_What the task asks_
Work through the data and report how many lines include the string "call", giving the number alone.

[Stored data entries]
......

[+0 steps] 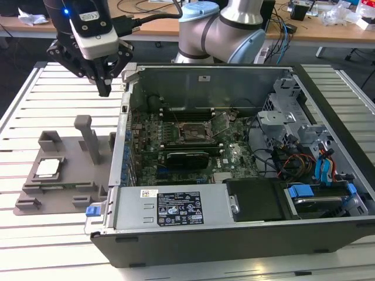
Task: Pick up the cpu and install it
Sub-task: 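Reach for the cpu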
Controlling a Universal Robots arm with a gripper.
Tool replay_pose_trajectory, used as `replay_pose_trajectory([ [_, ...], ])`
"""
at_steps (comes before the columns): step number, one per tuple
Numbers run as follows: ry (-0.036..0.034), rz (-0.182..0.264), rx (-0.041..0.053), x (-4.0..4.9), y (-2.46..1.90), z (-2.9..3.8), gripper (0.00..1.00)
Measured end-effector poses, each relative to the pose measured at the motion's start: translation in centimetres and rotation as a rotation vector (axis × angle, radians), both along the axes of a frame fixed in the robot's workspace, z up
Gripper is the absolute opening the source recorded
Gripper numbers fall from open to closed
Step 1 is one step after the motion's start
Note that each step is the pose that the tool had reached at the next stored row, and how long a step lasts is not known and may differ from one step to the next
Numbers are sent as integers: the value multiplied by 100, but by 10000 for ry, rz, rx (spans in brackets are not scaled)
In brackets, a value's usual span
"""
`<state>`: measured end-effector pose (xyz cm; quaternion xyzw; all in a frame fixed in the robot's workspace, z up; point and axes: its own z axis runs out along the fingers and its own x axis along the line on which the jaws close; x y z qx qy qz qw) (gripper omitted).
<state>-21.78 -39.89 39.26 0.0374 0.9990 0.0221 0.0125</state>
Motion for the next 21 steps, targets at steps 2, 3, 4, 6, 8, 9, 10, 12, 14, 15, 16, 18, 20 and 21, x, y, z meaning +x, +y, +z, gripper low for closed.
replay_pose_trajectory([
  [2,0,1,0,-52,0,0,11],
  [3,1,1,0,-76,0,0,11],
  [4,0,1,0,-103,0,0,11],
  [6,0,0,0,-160,0,0,11],
  [8,0,1,0,-231,0,0,11],
  [9,0,1,0,-280,0,0,11],
  [10,0,1,0,-319,0,0,11],
  [12,0,1,1,-452,0,-2,11],
  [14,0,1,0,-506,0,-2,11],
  [15,0,1,0,-544,0,-2,11],
  [16,1,0,0,-575,0,-2,11],
  [18,0,1,0,-707,0,-5,11],
  [20,0,2,0,-767,0,-5,11],
  [21,1,0,0,-810,0,-5,11],
])
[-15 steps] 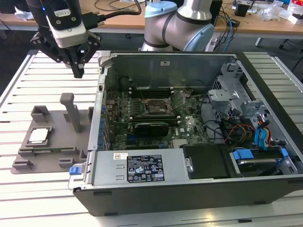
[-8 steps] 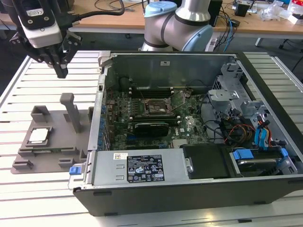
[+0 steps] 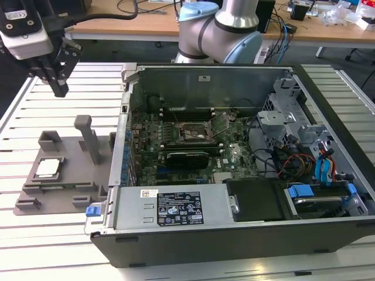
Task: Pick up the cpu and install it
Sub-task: 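Reach for the cpu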
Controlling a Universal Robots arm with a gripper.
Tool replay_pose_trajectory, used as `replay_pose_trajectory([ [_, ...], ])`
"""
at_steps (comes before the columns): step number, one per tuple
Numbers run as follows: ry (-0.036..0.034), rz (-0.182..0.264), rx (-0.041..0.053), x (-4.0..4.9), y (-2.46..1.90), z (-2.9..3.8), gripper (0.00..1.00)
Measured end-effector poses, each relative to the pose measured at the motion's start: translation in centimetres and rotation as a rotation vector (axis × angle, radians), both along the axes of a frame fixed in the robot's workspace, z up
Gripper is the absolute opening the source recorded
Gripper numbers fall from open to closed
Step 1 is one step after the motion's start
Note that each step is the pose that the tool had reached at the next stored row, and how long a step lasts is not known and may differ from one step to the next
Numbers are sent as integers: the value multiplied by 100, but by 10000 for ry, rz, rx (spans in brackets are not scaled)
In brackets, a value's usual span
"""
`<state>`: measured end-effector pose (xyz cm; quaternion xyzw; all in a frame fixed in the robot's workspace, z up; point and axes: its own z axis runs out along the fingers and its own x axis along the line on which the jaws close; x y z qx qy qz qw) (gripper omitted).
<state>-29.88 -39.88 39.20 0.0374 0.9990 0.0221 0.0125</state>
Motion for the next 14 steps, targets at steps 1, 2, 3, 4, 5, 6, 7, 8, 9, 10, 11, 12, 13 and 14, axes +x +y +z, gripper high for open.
replay_pose_trajectory([
  [1,-1,-1,0,-39,0,-1,11],
  [2,0,0,0,-87,0,-1,11],
  [3,-1,0,1,-145,0,-2,11],
  [4,0,0,0,-184,0,-3,11],
  [5,-1,0,0,-241,0,-4,11],
  [6,-1,0,0,-280,0,-5,11],
  [7,0,0,0,-317,0,-6,11],
  [8,0,-1,0,-344,0,-6,11],
  [9,0,0,0,-372,0,-7,11],
  [10,0,0,0,-402,0,-7,11],
  [11,-1,1,0,-427,0,-8,11],
  [12,-1,0,0,-460,0,-8,11],
  [13,-1,0,0,-517,0,-9,11],
  [14,0,0,0,-568,0,-9,11],
])
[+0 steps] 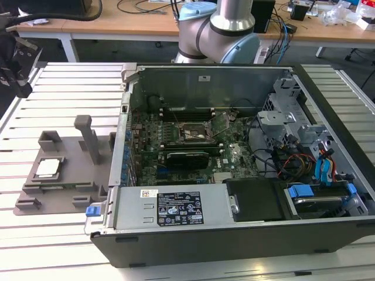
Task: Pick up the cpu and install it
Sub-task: 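Reach for the cpu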
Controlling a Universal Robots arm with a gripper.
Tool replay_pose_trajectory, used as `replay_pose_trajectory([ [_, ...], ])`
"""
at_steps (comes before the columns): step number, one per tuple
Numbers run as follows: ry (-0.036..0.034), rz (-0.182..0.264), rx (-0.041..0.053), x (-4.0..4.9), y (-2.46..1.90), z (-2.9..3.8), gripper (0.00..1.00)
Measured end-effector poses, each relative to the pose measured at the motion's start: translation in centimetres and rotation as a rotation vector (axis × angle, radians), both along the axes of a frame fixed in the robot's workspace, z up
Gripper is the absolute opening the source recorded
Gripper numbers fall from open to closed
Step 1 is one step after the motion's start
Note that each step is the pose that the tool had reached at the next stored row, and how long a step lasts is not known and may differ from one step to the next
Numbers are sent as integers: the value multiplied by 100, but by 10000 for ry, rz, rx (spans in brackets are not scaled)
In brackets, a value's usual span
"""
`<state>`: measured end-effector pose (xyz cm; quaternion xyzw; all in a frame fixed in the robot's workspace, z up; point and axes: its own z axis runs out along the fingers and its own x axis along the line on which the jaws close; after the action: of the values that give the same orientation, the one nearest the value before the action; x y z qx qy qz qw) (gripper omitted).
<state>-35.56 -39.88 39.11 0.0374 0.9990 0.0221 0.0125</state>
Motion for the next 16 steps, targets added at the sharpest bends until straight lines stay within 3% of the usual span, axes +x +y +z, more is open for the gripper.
replay_pose_trajectory([
  [16,-1,3,-16,-489,-1,-8,11],
])
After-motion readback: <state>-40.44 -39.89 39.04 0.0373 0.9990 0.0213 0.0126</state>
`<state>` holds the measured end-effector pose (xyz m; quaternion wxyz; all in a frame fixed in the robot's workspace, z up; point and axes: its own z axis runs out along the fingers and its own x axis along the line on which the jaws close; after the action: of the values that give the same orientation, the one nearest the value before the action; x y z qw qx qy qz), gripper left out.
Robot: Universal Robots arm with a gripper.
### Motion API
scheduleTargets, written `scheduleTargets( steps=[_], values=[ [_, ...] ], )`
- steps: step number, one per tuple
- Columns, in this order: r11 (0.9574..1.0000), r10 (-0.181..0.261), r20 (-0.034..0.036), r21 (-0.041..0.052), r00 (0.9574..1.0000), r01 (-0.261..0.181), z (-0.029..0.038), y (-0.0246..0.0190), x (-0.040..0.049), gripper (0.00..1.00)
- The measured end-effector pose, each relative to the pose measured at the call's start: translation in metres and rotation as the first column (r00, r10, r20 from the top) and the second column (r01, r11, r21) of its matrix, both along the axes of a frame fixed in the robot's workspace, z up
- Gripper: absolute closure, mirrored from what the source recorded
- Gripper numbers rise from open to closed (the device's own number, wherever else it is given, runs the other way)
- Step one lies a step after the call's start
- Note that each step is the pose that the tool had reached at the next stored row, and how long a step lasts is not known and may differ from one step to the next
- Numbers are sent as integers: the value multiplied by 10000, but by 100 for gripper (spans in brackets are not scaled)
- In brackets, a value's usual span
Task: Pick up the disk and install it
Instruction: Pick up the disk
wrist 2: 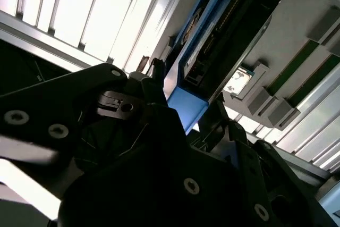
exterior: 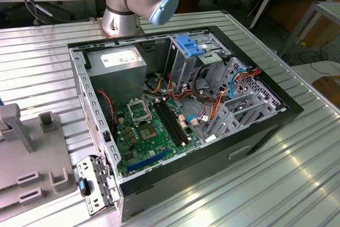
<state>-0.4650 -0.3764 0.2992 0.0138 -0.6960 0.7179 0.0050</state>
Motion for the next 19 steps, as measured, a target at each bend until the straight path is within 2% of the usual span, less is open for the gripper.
scheduleTargets(
  steps=[5,7,19],
  values=[
    [10000,0,1,0,10000,0,-6,-2,0,50],
    [10000,0,1,-1,10000,0,-6,-3,0,63],
    [10000,0,1,0,10000,0,-9,-3,0,63]
  ],
)
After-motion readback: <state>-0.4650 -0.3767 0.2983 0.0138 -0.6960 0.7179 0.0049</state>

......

_Solution for this task_
2